How to write to a file from SQL Server running on Docker Container on Linux

  • So we have a SQL Server database running in a Docker Container on Linux

    There is a stored procedure which will take in JSON as a parameter and extracts data out into a table

    called dbo.BCPOutput

    Now I can run this from SQL Server Management Studio (in SQLCMD mode)

    :connect 217CAS -U sa -P xxxxxxx
    :SETVAR DatabaseName Metrology
    :OUT /data/readings/Data.csv
    use Metrology;
    select csvline from dbo.bcpOutput

    But I want to be able to execute this code in my stored procedure

    So how can I write to a text file on my local drive from a stored procedure running on docker container on Linux?

    This code was working on windows...but we were able to use xp_cmdshell which only runs on windows

    Also FYI i dont have access the docker container or the linux vm to run stuff from the command line

    So it all has to be done from a stored procedure

  • Thanks for posting your issue and hopefully someone will answer soon.

    This is an automated bump to increase visibility of your question.

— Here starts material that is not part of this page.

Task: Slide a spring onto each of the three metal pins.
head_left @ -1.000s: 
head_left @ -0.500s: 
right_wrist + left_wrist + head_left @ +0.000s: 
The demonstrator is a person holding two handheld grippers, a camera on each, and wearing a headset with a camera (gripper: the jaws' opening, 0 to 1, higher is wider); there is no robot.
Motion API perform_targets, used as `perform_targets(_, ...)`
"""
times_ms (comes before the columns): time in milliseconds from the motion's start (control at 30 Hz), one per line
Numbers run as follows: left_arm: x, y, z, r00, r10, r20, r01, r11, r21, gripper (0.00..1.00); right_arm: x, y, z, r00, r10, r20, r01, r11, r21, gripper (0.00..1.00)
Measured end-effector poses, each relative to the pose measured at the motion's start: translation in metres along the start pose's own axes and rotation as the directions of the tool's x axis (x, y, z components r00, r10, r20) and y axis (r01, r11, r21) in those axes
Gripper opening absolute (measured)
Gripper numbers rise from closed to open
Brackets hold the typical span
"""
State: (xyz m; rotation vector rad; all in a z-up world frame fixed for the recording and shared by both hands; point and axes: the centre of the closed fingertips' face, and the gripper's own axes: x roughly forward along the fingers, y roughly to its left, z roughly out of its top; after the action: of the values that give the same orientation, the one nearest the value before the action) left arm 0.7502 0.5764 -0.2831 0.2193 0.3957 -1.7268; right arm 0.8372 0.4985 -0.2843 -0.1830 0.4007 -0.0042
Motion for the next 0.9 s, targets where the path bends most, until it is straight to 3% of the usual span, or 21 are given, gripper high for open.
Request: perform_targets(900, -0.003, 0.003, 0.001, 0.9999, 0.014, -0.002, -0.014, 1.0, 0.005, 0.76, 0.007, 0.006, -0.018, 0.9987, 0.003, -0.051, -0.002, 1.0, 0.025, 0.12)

  • My opinion - don't. Firstly, SQLCMD mode is a client side thing (ie part of SSMS) not a server side thing (ie not part of SQL Server Engine) so SQLCMD won't work in a stored procedure - there is literally no way to make that work. Secondly, I wouldn't want that in a stored procedure because anybody that has view definition permissions on that stored procedure now has the details required to connect to 217CAS AS sa!!! This is a huge security risk in my mind and I would NOT be allowing that stored procedure to exist on my systems. My sa passwords (where enabled) are locked down so only a handful of users have visibility to them - the DBA group and that's it.

    Now, as for writing the output to disk, why not use a scheduled job to handle this? One of the output options on a SQL job step is to write the output to disk. Offhand, I have not tried this in linux, but I can't see why it wouldn't work.

    Now, if the stored procedure needs to be called manually or from an application, I think your options are limited to having the application write to disk or having the end user store the results to disk. That being said, if it needs to be run manually, then running the job is just as easy to do as running the stored procedure, so that's still an option. If it needs to be run by an application, you could have the application call a stored procedure that executes as owner then runs the job IF the application doesn't need the output from the stored procedure call. If the application does need the output from the stored procedure, then I think your options become more limited, but in theory you could have the application call the stored procedure you need PLUS call the stored procedure to schedule the job which would write the results to disk as long as there is no data manipulation in the stored procedure. If there is, then you'd need to be more creative with the SP that is scheduling the job so that it waits for the job to finish then would pull out the required data for the application.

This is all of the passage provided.